■ **ASSIGNED TASK**
Somewhere below is a line with "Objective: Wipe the" and, later, a line with "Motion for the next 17"; repeat those two lines and all the lines between them, exactly as they are.

Dataset entries:
Start of Block

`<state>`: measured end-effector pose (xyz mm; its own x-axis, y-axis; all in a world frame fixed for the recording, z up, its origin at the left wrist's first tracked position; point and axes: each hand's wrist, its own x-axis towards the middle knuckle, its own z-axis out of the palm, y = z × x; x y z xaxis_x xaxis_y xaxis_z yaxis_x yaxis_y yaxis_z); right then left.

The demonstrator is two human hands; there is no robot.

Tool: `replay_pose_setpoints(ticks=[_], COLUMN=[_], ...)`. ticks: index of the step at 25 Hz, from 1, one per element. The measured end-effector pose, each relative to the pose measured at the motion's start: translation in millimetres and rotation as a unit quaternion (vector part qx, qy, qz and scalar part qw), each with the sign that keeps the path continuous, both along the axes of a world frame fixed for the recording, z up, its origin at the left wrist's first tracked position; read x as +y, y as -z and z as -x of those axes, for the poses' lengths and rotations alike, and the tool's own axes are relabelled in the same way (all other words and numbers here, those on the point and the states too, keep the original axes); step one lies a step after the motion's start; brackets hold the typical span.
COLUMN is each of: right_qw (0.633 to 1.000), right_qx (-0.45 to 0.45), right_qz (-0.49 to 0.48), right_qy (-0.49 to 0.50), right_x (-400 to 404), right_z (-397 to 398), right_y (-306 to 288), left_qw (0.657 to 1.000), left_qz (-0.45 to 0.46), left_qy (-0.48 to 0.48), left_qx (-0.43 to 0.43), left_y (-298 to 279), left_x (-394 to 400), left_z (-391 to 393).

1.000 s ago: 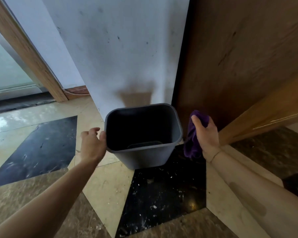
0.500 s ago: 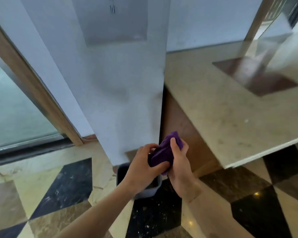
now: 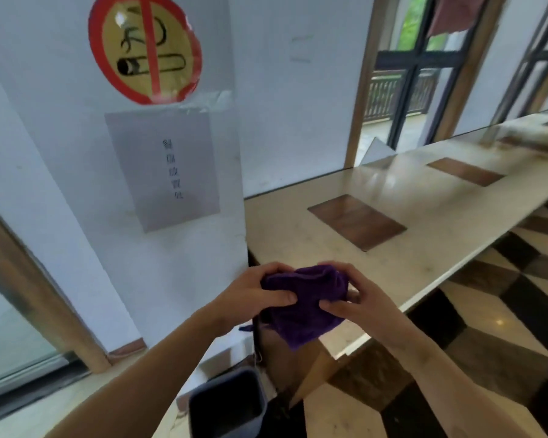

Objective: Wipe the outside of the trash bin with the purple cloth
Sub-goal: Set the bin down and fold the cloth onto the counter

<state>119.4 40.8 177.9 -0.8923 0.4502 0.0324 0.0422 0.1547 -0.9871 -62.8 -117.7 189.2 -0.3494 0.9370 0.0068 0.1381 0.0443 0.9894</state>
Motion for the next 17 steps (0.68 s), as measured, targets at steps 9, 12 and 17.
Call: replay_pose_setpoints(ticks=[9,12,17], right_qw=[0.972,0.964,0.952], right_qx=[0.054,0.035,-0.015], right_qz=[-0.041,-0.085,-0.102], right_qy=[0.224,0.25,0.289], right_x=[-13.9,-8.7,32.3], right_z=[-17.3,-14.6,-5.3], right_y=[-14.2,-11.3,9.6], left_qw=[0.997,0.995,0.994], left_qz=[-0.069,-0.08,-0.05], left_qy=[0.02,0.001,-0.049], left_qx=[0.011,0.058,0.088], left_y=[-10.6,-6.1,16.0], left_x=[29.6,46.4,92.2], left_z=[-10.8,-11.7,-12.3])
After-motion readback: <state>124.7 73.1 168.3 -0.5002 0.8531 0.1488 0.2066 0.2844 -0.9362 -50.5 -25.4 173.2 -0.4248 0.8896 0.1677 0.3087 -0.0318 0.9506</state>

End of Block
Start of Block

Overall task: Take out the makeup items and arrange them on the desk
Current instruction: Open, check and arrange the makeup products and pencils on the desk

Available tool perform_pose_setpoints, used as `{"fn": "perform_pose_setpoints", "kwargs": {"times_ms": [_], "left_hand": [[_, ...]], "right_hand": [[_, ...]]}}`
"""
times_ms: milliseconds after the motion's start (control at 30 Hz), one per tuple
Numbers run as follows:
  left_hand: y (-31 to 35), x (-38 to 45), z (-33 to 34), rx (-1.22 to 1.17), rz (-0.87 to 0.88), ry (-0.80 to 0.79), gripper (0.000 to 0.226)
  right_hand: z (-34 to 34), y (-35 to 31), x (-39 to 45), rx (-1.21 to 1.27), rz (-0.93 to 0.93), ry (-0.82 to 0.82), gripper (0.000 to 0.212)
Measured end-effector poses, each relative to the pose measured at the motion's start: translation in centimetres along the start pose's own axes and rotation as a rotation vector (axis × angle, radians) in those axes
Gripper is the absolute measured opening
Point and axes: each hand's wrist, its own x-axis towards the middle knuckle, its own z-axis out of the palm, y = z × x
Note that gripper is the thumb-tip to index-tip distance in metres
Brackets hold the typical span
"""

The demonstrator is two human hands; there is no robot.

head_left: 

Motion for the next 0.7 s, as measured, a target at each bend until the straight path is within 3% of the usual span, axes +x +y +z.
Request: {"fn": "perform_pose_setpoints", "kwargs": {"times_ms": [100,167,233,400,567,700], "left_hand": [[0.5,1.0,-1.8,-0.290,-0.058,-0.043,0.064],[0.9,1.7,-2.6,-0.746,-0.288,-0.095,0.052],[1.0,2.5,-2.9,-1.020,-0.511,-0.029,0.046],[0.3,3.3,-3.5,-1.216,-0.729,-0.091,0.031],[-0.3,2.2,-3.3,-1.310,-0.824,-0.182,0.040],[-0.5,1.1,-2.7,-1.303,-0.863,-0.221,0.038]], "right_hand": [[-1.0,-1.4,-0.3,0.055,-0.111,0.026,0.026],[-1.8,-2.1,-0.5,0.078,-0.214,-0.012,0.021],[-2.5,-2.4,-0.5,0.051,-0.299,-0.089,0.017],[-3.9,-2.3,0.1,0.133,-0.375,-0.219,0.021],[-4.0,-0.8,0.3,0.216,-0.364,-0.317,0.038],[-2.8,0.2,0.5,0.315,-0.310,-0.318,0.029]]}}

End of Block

■ **WRITTEN RESPONSE**
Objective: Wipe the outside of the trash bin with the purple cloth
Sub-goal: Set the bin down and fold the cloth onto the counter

<state>119.4 40.8 177.9 -0.8923 0.4502 0.0324 0.0422 0.1547 -0.9871 -62.8 -117.7 189.2 -0.3494 0.9370 0.0068 0.1381 0.0443 0.9894</state>
Motion for the next 17 steps (0.68 s), as measured, targets at steps 9, 12 and 17.

Work on the exercise is now finished.